Li Zhiqiang, Xiang Jian, Duan Jiawen
School of Information and Electronic Engineering, Zhejiang University of Science and Technology, Hangzhou, 310023, China.
Sci Rep. 2024 Nov 23;14(1):29058. doi: 10.1038/s41598-024-80265-w.
Current target detection methods perform well under normal lighting conditions; however, they encounter challenges in effectively extracting features, leading to false detections and missed detections in low illumination environments. To address these issues, this study introduces an efficient target detection method for low illumination, named DimNet. This method optimizes the model through enhancements in multi-scale feature fusion, feature extraction, detection head, and loss function. Firstly, efficient multi-scale feature fusion is performed by using a new neck structure in the original model so that it can fully exchange high-level semantic information and low-level spatial information. Secondly, by designing a new feature aggregation module, it can simultaneously fuse channel and spatial information as well as local and global information to improve the representation of the network. Subsequently, to achieve more accurate target recognition, a new detection head is designed by replacing the original convolutional layer and utilizing the reparameterization technique, which enhances recognition performance in complex scenes. Additionally, the size of the improved detection head is reduced by adopting a parameter-sharing approach, thereby balancing detection accuracy with computational efficiency. Finally, to solve the fuzzy boundary problem caused by the target boundary being similar to the surrounding background due to insufficient illumination under low illumination conditions, a new loss function is designed in this paper, which pays more attention to the center of the target and weakly considers the aspect ratio of the target prediction frame, and at the same time, the new loss function employs a dynamic gradient gain assignment strategy to reduce the effect of the low-quality anchor frames and to improve the target localization Accuracy. The experimental results show that DimNet achieves a mAP of 75.60% on the ExDark dataset, which is an improvement of 3.77% over the baseline model and 2.25% over the state-of-the-art (SOTA) model. DimNet outperforms the previous and current SOTA methods in terms of detection accuracy and other aspects of performance, which is a clear advantage.

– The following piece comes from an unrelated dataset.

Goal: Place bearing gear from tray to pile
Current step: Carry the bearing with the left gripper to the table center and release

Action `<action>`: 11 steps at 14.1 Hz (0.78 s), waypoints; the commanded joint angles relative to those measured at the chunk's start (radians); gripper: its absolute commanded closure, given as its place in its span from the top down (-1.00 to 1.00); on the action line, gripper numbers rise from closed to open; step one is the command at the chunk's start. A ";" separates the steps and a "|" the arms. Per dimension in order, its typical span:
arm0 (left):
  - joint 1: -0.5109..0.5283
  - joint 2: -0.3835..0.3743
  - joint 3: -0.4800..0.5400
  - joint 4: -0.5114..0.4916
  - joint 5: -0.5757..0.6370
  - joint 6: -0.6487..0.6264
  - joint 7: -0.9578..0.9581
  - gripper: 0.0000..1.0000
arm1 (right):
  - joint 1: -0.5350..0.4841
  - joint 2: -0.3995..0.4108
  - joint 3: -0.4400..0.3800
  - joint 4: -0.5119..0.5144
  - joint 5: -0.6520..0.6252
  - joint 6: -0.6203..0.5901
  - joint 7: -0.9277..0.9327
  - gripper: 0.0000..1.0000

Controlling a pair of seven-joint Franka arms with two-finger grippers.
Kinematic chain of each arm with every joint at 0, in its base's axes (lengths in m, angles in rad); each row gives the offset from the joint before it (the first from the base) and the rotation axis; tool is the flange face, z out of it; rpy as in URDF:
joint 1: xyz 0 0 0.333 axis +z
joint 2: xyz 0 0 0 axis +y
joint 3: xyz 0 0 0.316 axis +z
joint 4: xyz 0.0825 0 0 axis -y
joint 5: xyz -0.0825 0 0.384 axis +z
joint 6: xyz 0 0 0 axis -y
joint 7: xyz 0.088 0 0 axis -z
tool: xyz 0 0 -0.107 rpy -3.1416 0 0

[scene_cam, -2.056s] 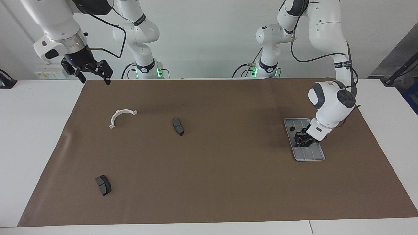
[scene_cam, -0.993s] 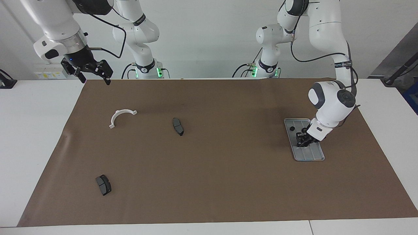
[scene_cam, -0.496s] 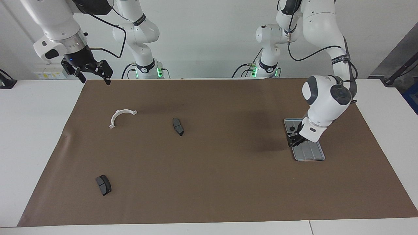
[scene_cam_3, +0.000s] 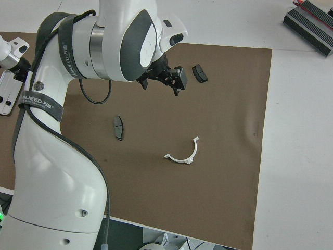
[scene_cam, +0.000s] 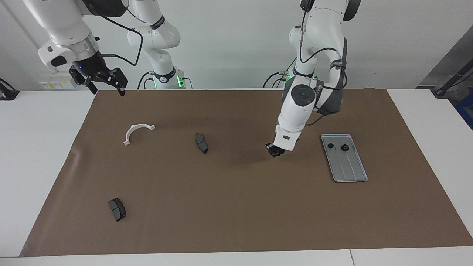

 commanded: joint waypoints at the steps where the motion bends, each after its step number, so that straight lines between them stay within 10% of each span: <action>1: -0.071 -0.010 0.018 0.001 0.022 -0.012 -0.086 -0.18 | -0.002 -0.003 0.000 0.008 0.003 -0.016 -0.026 1.00; 8: -0.088 -0.012 0.021 0.016 0.022 -0.018 -0.128 0.02 | -0.002 -0.003 0.000 0.008 0.003 -0.016 -0.026 1.00; 11: 0.066 -0.050 0.018 0.018 0.019 -0.058 0.058 0.02 | -0.004 -0.003 0.000 0.008 0.001 -0.016 -0.028 1.00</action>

当前的目标检测方法在正常光照条件下表现良好;然而,它们在有效提取特征方面面临挑战,导致在低光照环境中出现误检和漏检。为了解决这些问题,本研究提出了一种用于低光照的高效目标检测方法,名为DimNet。该方法通过在多尺度特征融合、特征提取、检测头和损失函数方面的改进来优化模型。首先,通过在原始模型中使用新的颈部结构进行高效的多尺度特征融合,使其能够充分交换高级语义信息和低级空间信息。其次,通过设计新的特征聚合模块,它可以同时融合通道和空间信息以及局部和全局信息,以提高网络的表示能力。随后,为了实现更准确的目标识别,通过替换原始卷积层并利用重参数化技术设计了一个新的检测头,这提高了在复杂场景中的识别性能。此外,采用参数共享方法减小了改进后检测头的尺寸,从而在检测精度和计算效率之间取得平衡。最后,为了解决低光照条件下由于光照不足导致目标边界与周围背景相似而引起的模糊边界问题,本文设计了一种新的损失函数,该函数更加关注目标中心,弱化对目标预测框宽高比的考虑,同时,新损失函数采用动态梯度增益分配策略来减少低质量锚框的影响并提高目标定位精度。实验结果表明,DimNet在ExDark数据集上的平均精度均值(mAP)达到75.60%,比基线模型提高了3.77%,比当前最优(SOTA)模型提高了2.25%。DimNet在检测精度和其他性能方面优于之前和当前的SOTA方法,具有明显优势。